Foxp3+调节性T细胞与肝癌肝移植患者术后肿瘤复发关系的研究

Research on the relationship between Foxp3+ Regulatory T cell and tumor recurrence of patients after liver transplantation for hepatocellular carcinoma

  • 摘要:
      目的  探讨Foxp3+调节性T细胞(Treg)与超加利福尼亚大学洛杉矶分校(UCSF)标准肝细胞癌(肝癌)肝移植患者术后肿瘤复发的关系。
      方法  回顾性分析2010年1月至2013年12月在解放军第309医院全军器官移植研究所接受肝移植的24例肝癌患者的临床资料。在随访期内肿瘤复发4例(肿瘤复发组), 余20例无复发(肿瘤未复发组); 以同期健康人的血液标本为对照组。比较肿瘤复发组和肿瘤未复发组术前、术后不同时点甲胎蛋白(AFP)水平; 比较肿瘤复发组和肿瘤未复发组术前、术后不同时点及对照组的Foxp3+Treg(Foxp3+Treg%)水平; 对术前与术后Foxp3+Treg表达与AFP、CD3+和CD8+T水平的关系进行相关分析。
      结果  与术前及正常水平相比, 肿瘤未复发组患者术后Foxp3+Treg表达经历先降低后逐渐升高最终稳定于较低水平。与肿瘤未复发组患者比较, 肿瘤复发组患者的AFP和Foxp3+Treg显著升高, 明显高于术前及正常水平(均为P < 0.01), 而且在肿瘤复发组患者中Foxp3+Treg早期异常性升高先于AFP。相关性分析提示, Foxp3+Treg与AFP变化一致, 呈正相关(P < 0.01);而与效应性T细胞(CD3+T细胞、CD8+ T细胞)表达变化相反, 呈负相关(P < 0.05~0.01), 提示Foxp3+Treg与肝癌肝移植术后肿瘤的复发具有密切关系。
      结论  Foxp3+Treg与肝癌肝移植术后肿瘤复发的关系密切。超UCSF标准的肝癌肝移植患者术后Foxp3+Treg越高, 提示复发风险越大, 联合检测AFP有助于及早发现肿瘤复发。

     

    Abstract:
      Objective  To discuss the relationship between Foxp3+regulatory T cell(Treg) and tumor recurrence of patients after liver transplantation for primary hepatocellular carcinoma (HCC) over University of California, San Francisco (UCSF) criteria.
      Methods  Clinical data of 24 patients with HCC undergoing liver transplantation in the Organ Transplantation Research Institute of the 309th Hospital of People's Liberation Army from January 2010 to December 2013 were retrospectively studied. During the follow-up, 4 patients recurred (tumor recurrence group) and other 20 patients did not recur (tumor non-recurrence group). The blood samples of healthy people was selected as control group at the same period.
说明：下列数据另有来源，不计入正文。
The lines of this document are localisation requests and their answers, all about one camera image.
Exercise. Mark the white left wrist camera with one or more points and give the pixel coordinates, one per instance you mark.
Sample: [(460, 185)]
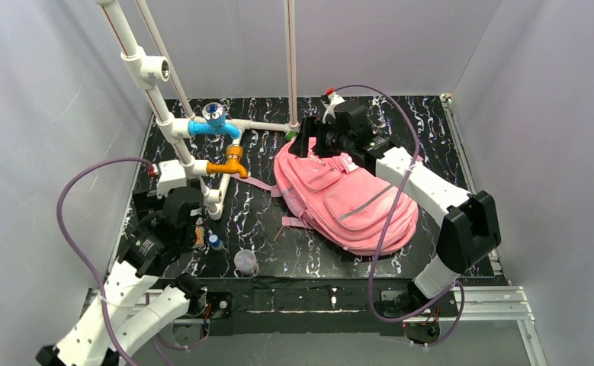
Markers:
[(170, 175)]

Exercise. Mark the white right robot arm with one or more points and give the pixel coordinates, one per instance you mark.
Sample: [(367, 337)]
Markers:
[(469, 225)]

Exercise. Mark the orange book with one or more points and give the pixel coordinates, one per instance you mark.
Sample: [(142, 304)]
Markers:
[(199, 241)]

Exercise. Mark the black front mounting rail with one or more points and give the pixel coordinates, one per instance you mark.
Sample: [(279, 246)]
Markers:
[(298, 305)]

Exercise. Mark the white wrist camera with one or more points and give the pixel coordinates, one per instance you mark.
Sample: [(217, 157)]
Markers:
[(170, 175), (330, 100)]

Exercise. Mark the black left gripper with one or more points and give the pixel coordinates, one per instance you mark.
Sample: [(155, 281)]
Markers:
[(145, 203)]

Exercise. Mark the blue plastic tap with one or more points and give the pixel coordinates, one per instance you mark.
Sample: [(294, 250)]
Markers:
[(215, 122)]

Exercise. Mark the clear plastic cup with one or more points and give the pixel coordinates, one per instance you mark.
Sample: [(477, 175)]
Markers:
[(245, 262)]

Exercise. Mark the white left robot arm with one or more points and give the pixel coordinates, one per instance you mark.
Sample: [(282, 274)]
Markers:
[(108, 333)]

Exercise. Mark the white PVC pipe frame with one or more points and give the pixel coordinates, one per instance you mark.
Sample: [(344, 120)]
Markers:
[(156, 77)]

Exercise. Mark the small blue capped bottle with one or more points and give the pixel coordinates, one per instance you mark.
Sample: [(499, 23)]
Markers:
[(215, 242)]

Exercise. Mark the orange plastic tap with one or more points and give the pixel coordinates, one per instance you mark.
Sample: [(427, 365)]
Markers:
[(232, 166)]

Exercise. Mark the bent brown allen key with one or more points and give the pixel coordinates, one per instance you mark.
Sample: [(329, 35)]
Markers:
[(278, 234)]

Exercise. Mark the pink student backpack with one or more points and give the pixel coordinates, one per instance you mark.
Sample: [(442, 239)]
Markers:
[(353, 209)]

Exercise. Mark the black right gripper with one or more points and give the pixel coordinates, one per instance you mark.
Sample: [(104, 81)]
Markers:
[(306, 142)]

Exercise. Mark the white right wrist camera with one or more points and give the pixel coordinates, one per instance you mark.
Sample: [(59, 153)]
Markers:
[(330, 100)]

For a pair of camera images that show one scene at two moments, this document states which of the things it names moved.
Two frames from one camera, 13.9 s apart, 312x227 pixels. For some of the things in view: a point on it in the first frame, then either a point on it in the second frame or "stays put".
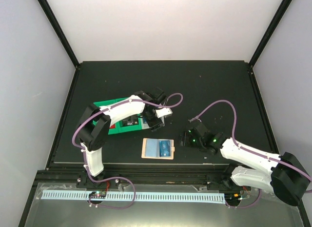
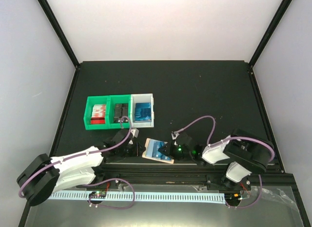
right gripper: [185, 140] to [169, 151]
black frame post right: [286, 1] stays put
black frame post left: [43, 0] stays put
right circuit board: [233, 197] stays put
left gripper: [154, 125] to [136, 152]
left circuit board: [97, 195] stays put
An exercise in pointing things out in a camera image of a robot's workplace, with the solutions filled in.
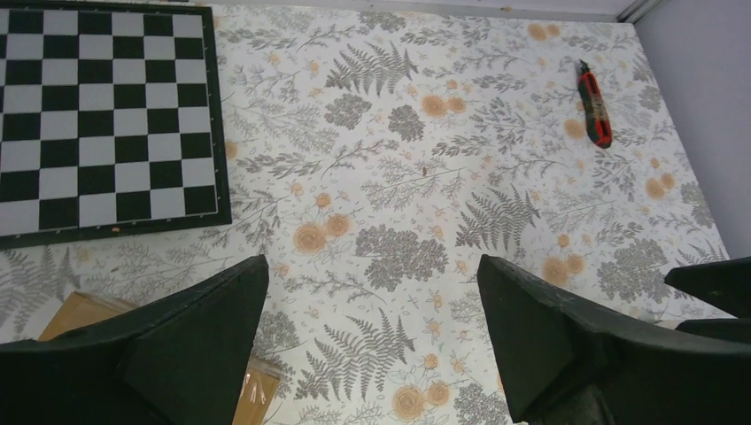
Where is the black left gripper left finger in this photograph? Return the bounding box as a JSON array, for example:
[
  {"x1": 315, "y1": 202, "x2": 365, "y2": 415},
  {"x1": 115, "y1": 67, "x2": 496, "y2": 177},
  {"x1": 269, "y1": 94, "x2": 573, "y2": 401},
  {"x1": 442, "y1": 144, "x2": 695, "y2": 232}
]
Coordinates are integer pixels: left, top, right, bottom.
[{"x1": 1, "y1": 255, "x2": 269, "y2": 424}]

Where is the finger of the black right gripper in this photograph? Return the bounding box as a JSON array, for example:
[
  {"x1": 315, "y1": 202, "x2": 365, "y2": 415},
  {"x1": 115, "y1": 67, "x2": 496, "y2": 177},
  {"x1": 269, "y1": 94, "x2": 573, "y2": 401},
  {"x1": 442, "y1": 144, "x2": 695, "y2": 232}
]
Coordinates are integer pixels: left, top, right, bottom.
[
  {"x1": 665, "y1": 257, "x2": 750, "y2": 319},
  {"x1": 676, "y1": 319, "x2": 751, "y2": 344}
]

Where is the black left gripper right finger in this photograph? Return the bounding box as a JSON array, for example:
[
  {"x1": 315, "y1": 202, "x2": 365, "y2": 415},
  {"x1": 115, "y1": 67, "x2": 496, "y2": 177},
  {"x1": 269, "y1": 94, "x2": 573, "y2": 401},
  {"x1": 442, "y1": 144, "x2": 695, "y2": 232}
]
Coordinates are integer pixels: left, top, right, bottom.
[{"x1": 477, "y1": 255, "x2": 750, "y2": 424}]

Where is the brown cardboard express box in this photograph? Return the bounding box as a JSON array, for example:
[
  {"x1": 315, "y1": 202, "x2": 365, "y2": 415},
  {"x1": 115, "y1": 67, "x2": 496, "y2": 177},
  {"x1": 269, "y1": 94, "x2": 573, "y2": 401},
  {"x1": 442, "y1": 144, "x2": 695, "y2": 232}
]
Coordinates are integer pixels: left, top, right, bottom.
[{"x1": 38, "y1": 291, "x2": 281, "y2": 424}]

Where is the red black utility knife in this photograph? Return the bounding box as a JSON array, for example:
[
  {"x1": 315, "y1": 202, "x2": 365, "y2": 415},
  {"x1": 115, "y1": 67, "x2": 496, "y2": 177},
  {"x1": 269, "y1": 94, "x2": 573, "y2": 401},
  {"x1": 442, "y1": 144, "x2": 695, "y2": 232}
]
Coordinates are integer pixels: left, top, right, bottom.
[{"x1": 577, "y1": 60, "x2": 613, "y2": 149}]

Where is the black white checkerboard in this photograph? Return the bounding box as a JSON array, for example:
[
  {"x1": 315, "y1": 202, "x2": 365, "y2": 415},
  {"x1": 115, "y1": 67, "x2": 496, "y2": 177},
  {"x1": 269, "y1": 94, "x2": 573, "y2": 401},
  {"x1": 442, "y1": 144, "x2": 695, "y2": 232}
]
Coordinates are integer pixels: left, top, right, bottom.
[{"x1": 1, "y1": 1, "x2": 232, "y2": 249}]

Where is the floral patterned table mat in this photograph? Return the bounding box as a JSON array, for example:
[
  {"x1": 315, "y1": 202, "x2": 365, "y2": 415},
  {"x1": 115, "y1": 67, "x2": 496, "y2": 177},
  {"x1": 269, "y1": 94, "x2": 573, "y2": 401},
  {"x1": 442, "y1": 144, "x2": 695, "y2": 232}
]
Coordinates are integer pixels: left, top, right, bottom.
[{"x1": 1, "y1": 5, "x2": 727, "y2": 424}]

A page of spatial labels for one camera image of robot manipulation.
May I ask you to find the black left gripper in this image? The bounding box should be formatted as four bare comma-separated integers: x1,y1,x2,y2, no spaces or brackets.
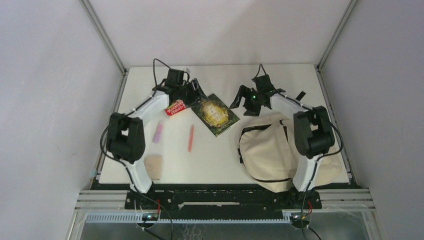
177,79,210,109

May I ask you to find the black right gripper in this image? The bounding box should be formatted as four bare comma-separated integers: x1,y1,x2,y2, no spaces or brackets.
229,84,262,117

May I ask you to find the red comic book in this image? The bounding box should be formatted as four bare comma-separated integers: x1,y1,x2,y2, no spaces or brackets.
164,99,187,117

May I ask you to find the green yellow book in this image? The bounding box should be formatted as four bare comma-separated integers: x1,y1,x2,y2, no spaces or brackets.
191,93,240,137

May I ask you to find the cream canvas student bag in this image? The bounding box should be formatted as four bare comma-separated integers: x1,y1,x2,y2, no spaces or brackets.
238,93,343,193

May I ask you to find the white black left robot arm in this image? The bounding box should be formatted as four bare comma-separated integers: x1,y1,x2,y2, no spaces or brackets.
100,68,207,209

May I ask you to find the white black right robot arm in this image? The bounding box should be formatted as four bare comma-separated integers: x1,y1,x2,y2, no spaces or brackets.
230,74,336,208

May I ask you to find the orange pen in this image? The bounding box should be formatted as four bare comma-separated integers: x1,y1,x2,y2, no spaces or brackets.
188,124,195,153

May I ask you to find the pink highlighter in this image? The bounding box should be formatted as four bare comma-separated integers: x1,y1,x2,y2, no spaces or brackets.
152,120,164,144

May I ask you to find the tan small wallet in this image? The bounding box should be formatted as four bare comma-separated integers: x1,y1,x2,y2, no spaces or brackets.
144,155,163,181

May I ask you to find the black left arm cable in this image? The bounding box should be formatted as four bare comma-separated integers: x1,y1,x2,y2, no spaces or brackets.
99,58,175,240

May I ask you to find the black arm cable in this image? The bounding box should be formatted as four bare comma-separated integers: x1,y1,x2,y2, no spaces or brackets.
99,58,175,240
253,63,344,240

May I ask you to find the aluminium frame right post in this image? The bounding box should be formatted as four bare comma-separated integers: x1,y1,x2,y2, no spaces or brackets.
316,0,359,72

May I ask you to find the aluminium frame post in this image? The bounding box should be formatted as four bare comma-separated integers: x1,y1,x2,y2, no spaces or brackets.
316,0,359,72
78,0,128,77

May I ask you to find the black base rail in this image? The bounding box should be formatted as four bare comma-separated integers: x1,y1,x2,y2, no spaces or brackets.
77,183,370,222

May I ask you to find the aluminium frame left post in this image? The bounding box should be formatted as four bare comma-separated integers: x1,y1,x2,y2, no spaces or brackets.
78,0,128,77

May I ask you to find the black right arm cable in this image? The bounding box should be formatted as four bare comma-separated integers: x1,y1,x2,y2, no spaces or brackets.
253,63,344,240

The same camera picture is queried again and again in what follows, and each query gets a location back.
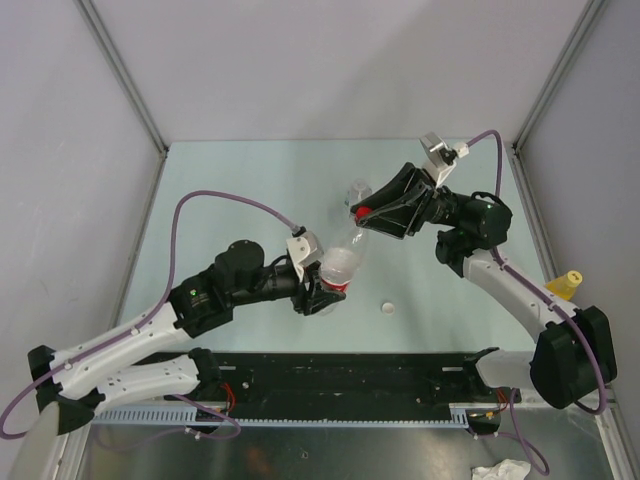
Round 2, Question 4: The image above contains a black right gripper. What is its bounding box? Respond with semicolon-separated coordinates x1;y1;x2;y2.
352;161;473;238

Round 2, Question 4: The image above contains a red label water bottle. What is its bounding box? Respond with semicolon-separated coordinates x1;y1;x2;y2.
319;221;369;293

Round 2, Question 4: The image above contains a red bottle cap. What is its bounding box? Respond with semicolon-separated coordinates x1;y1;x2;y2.
354;206;372;222

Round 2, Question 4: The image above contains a blue white label water bottle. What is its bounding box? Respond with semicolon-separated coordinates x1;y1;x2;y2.
344;179;372;210

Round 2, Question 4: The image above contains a white bottle cap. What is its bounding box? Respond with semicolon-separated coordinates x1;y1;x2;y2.
381;302;396;315

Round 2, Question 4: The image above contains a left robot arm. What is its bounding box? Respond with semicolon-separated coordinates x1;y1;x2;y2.
28;235;325;435

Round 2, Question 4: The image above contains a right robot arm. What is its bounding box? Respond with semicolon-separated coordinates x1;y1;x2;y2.
350;163;617;415

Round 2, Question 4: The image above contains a yellow juice bottle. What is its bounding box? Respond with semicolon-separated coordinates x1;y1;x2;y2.
545;270;583;301

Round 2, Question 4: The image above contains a crumpled white tissue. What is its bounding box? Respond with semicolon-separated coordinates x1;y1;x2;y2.
471;459;531;480

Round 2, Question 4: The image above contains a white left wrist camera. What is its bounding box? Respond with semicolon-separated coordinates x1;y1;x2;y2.
286;230;324;282

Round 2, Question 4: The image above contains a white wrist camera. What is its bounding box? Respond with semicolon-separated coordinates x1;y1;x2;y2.
286;230;324;282
419;132;469;188

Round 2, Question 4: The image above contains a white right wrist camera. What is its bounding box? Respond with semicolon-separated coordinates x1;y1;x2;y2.
419;132;469;188

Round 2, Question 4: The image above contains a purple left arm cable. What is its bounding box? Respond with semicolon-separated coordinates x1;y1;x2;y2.
0;191;306;440

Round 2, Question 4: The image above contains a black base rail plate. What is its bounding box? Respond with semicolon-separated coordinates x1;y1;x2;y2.
189;353;513;423

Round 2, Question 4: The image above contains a grey slotted cable duct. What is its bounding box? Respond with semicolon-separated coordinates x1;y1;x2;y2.
92;404;474;431

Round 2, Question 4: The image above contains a right aluminium frame post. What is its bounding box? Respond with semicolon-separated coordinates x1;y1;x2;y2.
512;0;610;151

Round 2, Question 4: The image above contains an aluminium frame post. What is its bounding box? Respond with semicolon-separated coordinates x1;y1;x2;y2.
512;0;610;151
73;0;169;157

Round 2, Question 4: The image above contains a left aluminium frame post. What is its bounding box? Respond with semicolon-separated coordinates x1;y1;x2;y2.
73;0;169;157

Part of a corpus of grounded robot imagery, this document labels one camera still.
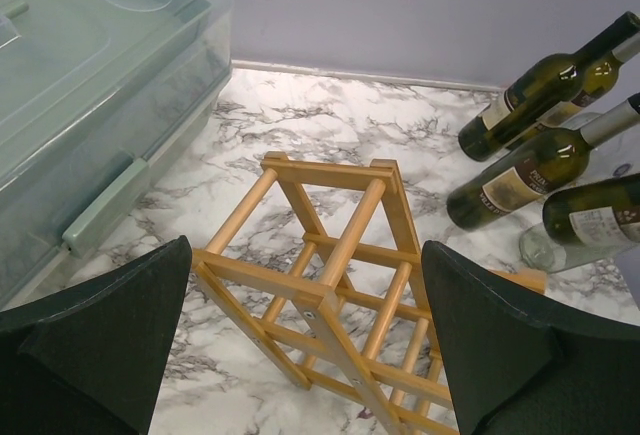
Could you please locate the green wine bottle brown label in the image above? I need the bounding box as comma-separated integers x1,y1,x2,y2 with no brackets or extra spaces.
446,93,639,231

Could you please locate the green wine bottle white label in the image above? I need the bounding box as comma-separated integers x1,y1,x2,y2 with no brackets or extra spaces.
542,174,639,247

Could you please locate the dark green wine bottle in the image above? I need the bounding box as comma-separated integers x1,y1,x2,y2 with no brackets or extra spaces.
458,11,639,161

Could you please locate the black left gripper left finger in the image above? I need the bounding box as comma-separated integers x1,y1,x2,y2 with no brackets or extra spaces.
1,236,192,434

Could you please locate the green bottle silver capsule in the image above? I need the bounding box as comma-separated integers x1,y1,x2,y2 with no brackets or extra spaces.
506,34,639,151

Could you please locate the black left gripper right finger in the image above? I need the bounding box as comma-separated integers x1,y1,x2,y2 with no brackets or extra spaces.
421,241,639,434

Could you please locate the translucent green storage box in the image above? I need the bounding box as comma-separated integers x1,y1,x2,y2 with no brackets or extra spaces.
1,0,233,308

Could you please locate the wooden wine rack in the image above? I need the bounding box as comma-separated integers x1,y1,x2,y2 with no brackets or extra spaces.
191,151,547,435

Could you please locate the tall clear glass bottle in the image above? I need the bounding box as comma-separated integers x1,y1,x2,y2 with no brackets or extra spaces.
518,223,638,273

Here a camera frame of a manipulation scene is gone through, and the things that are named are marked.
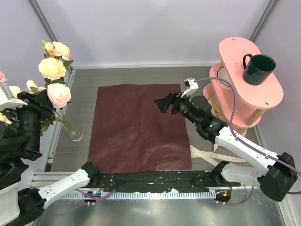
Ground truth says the peach rose stem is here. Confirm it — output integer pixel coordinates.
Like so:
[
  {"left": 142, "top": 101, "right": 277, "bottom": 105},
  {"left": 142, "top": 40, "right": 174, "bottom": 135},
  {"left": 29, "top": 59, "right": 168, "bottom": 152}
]
[{"left": 38, "top": 40, "right": 73, "bottom": 132}]

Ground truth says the red wrapping paper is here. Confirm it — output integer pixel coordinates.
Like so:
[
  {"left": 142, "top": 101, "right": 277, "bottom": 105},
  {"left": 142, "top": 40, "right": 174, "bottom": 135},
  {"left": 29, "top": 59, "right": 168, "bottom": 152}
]
[{"left": 88, "top": 84, "right": 192, "bottom": 173}]

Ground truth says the pink rose stem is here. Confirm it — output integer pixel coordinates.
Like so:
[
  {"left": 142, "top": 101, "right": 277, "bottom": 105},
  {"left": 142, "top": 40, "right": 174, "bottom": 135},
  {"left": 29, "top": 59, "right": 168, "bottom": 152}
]
[{"left": 0, "top": 72, "right": 7, "bottom": 83}]

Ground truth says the cream printed ribbon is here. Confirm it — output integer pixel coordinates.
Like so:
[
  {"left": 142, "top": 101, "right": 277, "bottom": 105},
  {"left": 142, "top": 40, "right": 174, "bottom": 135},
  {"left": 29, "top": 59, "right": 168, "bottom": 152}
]
[{"left": 190, "top": 144, "right": 246, "bottom": 166}]

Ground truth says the pink rose flower bunch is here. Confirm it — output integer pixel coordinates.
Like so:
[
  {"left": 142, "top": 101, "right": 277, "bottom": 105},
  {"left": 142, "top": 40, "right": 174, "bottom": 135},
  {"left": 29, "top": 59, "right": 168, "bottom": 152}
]
[{"left": 26, "top": 80, "right": 71, "bottom": 109}]

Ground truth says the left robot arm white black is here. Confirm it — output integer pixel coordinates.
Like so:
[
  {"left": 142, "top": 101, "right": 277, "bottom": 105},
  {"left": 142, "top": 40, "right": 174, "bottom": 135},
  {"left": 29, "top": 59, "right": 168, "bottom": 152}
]
[{"left": 0, "top": 90, "right": 101, "bottom": 226}]

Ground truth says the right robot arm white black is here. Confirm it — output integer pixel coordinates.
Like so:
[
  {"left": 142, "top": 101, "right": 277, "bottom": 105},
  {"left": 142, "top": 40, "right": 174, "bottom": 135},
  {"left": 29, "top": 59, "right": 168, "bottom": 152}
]
[{"left": 154, "top": 92, "right": 298, "bottom": 202}]

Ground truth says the clear glass vase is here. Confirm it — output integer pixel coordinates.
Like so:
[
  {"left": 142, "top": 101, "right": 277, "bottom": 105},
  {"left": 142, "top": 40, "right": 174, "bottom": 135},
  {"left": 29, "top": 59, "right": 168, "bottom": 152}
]
[{"left": 61, "top": 115, "right": 83, "bottom": 142}]

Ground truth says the white bowl on shelf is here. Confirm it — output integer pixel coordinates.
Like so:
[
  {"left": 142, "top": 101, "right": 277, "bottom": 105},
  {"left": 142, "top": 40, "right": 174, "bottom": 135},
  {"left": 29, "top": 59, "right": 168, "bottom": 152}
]
[{"left": 216, "top": 67, "right": 234, "bottom": 90}]

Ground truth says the pink three-tier wooden shelf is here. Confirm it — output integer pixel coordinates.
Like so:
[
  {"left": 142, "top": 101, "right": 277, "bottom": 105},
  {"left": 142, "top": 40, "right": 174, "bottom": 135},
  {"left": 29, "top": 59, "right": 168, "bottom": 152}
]
[{"left": 203, "top": 37, "right": 284, "bottom": 136}]

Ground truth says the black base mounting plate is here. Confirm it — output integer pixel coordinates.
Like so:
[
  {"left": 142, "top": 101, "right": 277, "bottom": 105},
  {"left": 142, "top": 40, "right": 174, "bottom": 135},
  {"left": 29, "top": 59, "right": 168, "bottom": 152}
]
[{"left": 88, "top": 170, "right": 240, "bottom": 193}]

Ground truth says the dark green mug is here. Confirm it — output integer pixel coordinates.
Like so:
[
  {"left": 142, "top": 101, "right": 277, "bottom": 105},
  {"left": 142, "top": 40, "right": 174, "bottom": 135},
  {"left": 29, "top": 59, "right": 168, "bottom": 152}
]
[{"left": 242, "top": 54, "right": 276, "bottom": 85}]

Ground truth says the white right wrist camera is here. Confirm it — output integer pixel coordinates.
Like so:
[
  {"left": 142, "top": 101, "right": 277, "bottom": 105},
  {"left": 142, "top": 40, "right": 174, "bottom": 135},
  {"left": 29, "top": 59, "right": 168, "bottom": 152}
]
[{"left": 181, "top": 78, "right": 198, "bottom": 98}]

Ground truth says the white slotted cable duct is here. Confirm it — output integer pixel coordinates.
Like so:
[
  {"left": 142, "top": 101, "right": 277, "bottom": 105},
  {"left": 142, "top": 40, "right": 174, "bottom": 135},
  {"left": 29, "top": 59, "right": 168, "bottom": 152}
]
[{"left": 63, "top": 189, "right": 216, "bottom": 200}]

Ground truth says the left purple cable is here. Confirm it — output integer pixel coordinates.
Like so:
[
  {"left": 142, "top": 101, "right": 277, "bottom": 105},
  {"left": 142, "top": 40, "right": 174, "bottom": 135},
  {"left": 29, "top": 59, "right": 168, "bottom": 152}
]
[{"left": 30, "top": 186, "right": 121, "bottom": 226}]

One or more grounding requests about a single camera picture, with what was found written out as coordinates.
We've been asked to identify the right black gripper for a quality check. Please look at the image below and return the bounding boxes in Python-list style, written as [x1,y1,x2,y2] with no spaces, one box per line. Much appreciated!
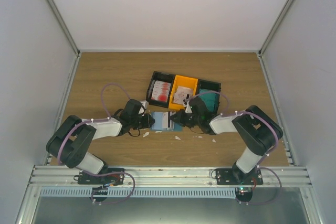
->
[170,109,201,129]

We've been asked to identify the blue card holder wallet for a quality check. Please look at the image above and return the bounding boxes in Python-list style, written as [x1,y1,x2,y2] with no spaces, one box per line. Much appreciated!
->
[151,111,182,132]

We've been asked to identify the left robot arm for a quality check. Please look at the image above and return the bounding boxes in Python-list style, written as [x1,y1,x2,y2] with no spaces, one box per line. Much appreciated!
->
[46,99,155,184]

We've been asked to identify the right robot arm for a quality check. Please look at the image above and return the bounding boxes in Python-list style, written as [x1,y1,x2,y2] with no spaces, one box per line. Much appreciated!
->
[170,97,284,185]

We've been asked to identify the white red cards pile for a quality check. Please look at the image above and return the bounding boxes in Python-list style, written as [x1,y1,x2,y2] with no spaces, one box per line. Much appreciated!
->
[173,86,193,105]

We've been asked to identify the red white cards stack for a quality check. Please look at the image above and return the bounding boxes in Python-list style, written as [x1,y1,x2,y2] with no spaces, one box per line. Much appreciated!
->
[151,80,171,102]

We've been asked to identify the teal cards stack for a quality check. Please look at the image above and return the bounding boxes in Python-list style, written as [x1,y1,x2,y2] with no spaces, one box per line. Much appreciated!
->
[199,89,219,112]

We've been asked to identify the yellow bin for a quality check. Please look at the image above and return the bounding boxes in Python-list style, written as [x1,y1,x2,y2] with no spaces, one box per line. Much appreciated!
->
[169,75,198,110]

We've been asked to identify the left black bin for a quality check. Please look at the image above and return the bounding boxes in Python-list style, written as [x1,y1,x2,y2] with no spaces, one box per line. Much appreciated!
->
[146,71,175,108]

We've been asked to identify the black bin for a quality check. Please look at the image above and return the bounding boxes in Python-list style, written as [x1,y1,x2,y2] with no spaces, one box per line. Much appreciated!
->
[146,71,175,108]
[196,79,221,113]

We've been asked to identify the right black bin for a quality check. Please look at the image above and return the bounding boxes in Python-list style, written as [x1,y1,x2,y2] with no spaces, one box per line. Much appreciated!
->
[196,79,221,113]

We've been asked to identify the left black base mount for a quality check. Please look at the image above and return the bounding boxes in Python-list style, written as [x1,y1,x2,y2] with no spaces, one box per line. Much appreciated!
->
[74,167,125,186]

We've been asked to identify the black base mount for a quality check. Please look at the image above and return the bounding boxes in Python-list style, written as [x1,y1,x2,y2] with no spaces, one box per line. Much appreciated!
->
[74,167,125,186]
[211,168,264,186]

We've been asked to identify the grey slotted cable duct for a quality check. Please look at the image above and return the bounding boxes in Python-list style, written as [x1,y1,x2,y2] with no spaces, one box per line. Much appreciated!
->
[40,187,236,199]

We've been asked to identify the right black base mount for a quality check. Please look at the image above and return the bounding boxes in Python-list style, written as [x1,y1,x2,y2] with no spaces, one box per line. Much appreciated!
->
[211,168,264,186]

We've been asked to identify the aluminium front rail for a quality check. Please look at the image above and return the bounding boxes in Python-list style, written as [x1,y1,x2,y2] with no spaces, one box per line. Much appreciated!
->
[28,166,312,188]

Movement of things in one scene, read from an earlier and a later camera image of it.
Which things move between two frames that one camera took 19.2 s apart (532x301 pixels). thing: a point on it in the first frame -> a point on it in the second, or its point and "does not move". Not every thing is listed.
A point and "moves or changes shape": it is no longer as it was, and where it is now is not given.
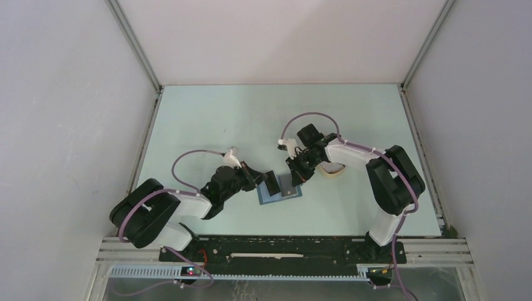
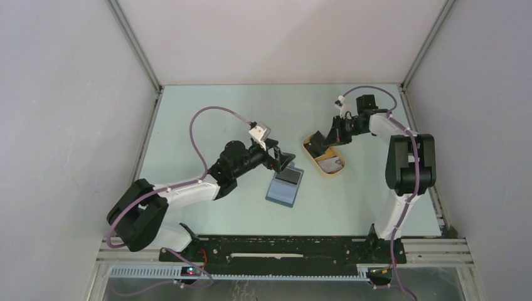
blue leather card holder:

The levels of alpha-fetoprotein (AFP) were compared at different time points of the recurrence group and the non-recurrent group before and after transplantation. The levels of Foxp3+Treg (Foxp3+Treg%) were compared at different time points of the tumor recurrence group, the tumor non-recurrence group and the control group before and after transplantation. The relations between expression of Foxp3+Treg and the levels of AFP, CD3+ and CD8+T before and after transplantation were analyzed by correlation analysis.
      Results  Compared with the level of Foxp3+Treg before transplantation and the normal level, the expression of Foxp3+Treg of patients in tumor non-recurrence group after transplantation firstly decreased, then gradually increased and finally stabilized at a low level. Compared with patients in tumor non-recurrence group, the levels of AFP and Foxp3+Treg of patients in tumor recurrence group increased obviously and were significantly higher than the normal levels (both in P < 0.01). Moreover, abnormal increase of Foxp3+Treg at early stage was prior to AFP among the patients in tumor recurrence group. Correlation analysis indicated that the change of Foxp3+Treg was consistent with the changes of AFP, which was positively correlated (P < 0.01). But the change of Foxp3+Treg was contrary to the change of effector T cells (CD3+T cells and CD8+ T cells), which was negatively correlated (P < 0.05-0.01). It indicated that Foxp3+Treg was closely associated with tumor recurrence after liver transplantation for HCC.
      Conclusions  Foxp3+Treg is closely associated with tumor recurrence after liver transplantation for HCC. In the patients after liver transplantation for HCC over UCSF criteria, the higher Foxp3+Treg is, the higher the recurrence risk is. Joint detection of AFP is beneficial to find tumor recurrence.